A major problem is that “you often don’t have the bench strength’’ of doctors, nurses and administrators in many hospitals, especially smaller community institutions, compared to academic medical centers, to ensure that more rigorous patient-safety protocols are quickly established, implemented and improved over time.

Dr. Daley said that the “Joint Commission has taken the lead’’ in patient-safety goal setting. That has helped bring along smaller hospitals. The commission, after all, has the sword of certification revocation to get their attention. She also singled out for praise the National Patient Safety Foundation and the American Medical Association.

And, she emphasized, mistakes must be brought out into the open so that providers can understand and prevent their repetition. “Everyone must be transparent about errors.’’

What other powerful weapons do patient-safety advocates have besides moral duty, the fear of license revocation and litigation?

Dr.

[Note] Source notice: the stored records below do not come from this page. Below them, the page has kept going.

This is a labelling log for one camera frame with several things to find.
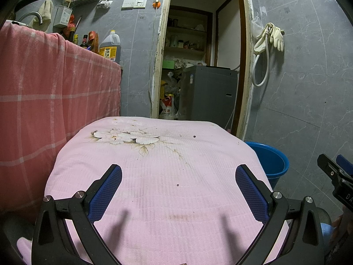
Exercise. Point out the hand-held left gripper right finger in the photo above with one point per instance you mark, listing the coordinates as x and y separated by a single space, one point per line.
251 194

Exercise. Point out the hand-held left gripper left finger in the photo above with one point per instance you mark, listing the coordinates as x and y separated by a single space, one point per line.
106 190

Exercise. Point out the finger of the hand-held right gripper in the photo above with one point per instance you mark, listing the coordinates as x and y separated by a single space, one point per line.
332 169
346 164

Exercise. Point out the blue plastic bucket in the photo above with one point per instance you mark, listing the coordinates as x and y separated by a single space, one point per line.
273 160

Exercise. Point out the person's right hand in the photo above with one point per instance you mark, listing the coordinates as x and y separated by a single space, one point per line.
339 223

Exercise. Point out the pink flower-print blanket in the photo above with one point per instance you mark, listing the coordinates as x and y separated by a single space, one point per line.
165 185

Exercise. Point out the red white bottle on floor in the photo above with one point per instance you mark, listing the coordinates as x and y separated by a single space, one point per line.
168 107

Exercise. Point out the grey washing machine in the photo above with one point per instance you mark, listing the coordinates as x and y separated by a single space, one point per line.
209 93

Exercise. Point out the red plaid cloth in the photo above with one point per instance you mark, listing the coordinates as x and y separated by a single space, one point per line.
41 102

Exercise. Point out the yellow bag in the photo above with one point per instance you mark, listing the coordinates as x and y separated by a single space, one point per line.
162 85

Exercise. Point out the green box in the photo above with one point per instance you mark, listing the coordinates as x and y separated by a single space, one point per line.
168 64

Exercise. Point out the large cooking oil jug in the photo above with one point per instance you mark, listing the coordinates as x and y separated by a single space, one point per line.
110 47

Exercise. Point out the dark sauce bottles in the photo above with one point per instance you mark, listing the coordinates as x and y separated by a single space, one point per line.
95 42

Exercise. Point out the dark labelled sauce bottle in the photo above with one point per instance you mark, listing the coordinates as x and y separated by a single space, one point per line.
84 41

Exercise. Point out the yellow-cap sauce bottle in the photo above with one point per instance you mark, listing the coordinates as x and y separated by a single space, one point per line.
75 39

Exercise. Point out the pantry shelves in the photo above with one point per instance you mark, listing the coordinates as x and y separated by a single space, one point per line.
187 49

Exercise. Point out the tall dark sauce bottle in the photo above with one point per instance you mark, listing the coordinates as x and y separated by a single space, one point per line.
71 34

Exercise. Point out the clear hanging plastic bag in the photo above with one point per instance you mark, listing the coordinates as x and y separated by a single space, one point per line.
256 27

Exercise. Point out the red bag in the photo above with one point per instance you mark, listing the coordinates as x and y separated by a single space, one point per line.
71 22

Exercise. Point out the white utensil holder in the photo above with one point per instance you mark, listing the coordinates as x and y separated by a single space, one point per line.
64 16

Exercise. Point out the beige hanging cloth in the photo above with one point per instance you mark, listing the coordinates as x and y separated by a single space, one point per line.
45 12

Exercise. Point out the crumpled white plastic bag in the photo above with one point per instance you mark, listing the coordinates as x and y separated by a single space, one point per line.
104 1

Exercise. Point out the metal faucet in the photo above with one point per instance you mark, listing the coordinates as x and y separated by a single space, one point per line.
31 14

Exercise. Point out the wooden door frame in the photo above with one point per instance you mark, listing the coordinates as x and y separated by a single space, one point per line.
160 60

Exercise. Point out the white switch panel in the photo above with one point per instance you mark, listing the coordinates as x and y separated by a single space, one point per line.
134 4

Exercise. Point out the orange wall hook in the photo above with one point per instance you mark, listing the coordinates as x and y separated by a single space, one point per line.
156 4

Daley noted that, payers, most notably the Centers for Medicare and Medicaid Services, are beginning to withhold payments from hospitals with bad outcomes.

Still, the prospect of declining insurance reimbursements because of health-insurance reform and other factors may discourage many hospital senior executives from spending more, mostly on personnel and new, safer technologies, to reduce patient-care errors. They want to protect their institutions’ operating margins.

So, as Dr. Daley said, patient-safety advocates must frequently remind them that the (not very) long-term costs of failing to implement stronger patient-safety measures could be much larger than the short-term expenses of imposing more rigorous patient-safety protocols. After all, hospital-acquired illnesses and injuries do cause life-threatening illnesses and injuries.

Dr. Daley told of how at one hospital, the CFO and his colleagues were shown pictures of infected bed sores that could have been easily prevented by oversight and check-off lists “They quickly changed their minds about the short-term cost being more than worth it.’’

In any event, she noted rather drolly that new medications, technology and health-system organizational changes make it easier to keep patients out of the hospital, offsetting to some extent the expected flood of hospital-bound aging Baby Boomers. The less time that they spend in the hospital, of course, the less likely they are to get infections and other avoidable errors.

Finally, we asked her what she thought of the care-delay-and-coverup scandal at some Department of Veterans Affairs hospitals, with which she is very familiar. (See above.)

“I’m mad,’’ she said, noting “a kind of Civil Service mentality’’ that seems to imply to some incompetent VA managers that “You can’t fire me.’’ She noted that legislation in Congress would help address that problem by making it easier to dismiss problematic senior personnel. And she said the VA system clearly needs many more primary-care doctors – and higher pay for them and those running the hospitals.